--- DATASET EXCERPTS Enclosed Below ---

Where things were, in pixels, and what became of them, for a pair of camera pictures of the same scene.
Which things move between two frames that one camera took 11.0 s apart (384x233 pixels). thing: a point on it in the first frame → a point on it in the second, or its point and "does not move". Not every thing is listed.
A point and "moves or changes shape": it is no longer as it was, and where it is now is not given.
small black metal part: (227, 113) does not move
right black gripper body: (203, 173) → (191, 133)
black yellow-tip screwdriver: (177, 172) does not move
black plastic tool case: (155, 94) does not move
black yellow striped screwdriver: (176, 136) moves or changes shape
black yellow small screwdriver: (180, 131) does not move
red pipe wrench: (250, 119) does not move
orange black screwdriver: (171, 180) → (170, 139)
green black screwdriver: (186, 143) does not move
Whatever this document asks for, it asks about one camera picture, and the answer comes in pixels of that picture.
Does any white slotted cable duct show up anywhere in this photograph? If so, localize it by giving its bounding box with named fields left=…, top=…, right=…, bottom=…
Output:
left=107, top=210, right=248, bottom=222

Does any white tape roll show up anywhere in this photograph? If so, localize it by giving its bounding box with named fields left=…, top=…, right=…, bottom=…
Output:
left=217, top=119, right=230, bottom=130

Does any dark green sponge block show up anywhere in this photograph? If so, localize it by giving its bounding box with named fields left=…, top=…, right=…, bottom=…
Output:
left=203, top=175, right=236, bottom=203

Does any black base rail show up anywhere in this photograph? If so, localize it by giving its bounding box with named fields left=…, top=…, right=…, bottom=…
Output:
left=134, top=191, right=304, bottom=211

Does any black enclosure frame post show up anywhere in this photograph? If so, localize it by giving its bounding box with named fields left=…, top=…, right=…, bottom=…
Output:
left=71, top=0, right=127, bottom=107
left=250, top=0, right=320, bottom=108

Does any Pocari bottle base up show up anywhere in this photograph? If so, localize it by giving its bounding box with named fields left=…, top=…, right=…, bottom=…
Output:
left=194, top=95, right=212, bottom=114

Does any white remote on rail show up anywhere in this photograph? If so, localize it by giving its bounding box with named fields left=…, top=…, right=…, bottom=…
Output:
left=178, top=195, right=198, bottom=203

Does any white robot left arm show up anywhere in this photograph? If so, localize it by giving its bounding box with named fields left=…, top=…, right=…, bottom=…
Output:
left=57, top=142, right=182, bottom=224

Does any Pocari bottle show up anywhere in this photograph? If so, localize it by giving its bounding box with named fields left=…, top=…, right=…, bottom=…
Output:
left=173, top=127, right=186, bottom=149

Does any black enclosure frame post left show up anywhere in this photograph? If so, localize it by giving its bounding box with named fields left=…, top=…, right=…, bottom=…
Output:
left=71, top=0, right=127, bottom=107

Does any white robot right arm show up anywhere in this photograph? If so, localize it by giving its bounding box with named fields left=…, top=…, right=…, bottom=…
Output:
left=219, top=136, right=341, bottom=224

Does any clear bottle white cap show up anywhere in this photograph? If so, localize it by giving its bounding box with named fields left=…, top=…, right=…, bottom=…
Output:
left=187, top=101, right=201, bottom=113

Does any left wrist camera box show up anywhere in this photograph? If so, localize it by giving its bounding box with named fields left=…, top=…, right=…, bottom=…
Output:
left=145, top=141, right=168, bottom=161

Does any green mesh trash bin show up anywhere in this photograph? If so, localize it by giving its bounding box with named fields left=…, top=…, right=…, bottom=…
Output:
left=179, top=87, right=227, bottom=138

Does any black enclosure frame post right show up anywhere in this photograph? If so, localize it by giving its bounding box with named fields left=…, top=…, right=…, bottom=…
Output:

--- End of Enclosed DATASET EXCERPTS ---

### ACTIVITY
Pull every line containing the string "that" out of the data above and copy it.

### TASK RESULT
Which things move between two frames that one camera took 11.0 s apart (384x233 pixels). thing: a point on it in the first frame → a point on it in the second, or its point and "does not move". Not every thing is listed.
Whatever this document asks for, it asks about one camera picture, and the answer comes in pixels of that picture.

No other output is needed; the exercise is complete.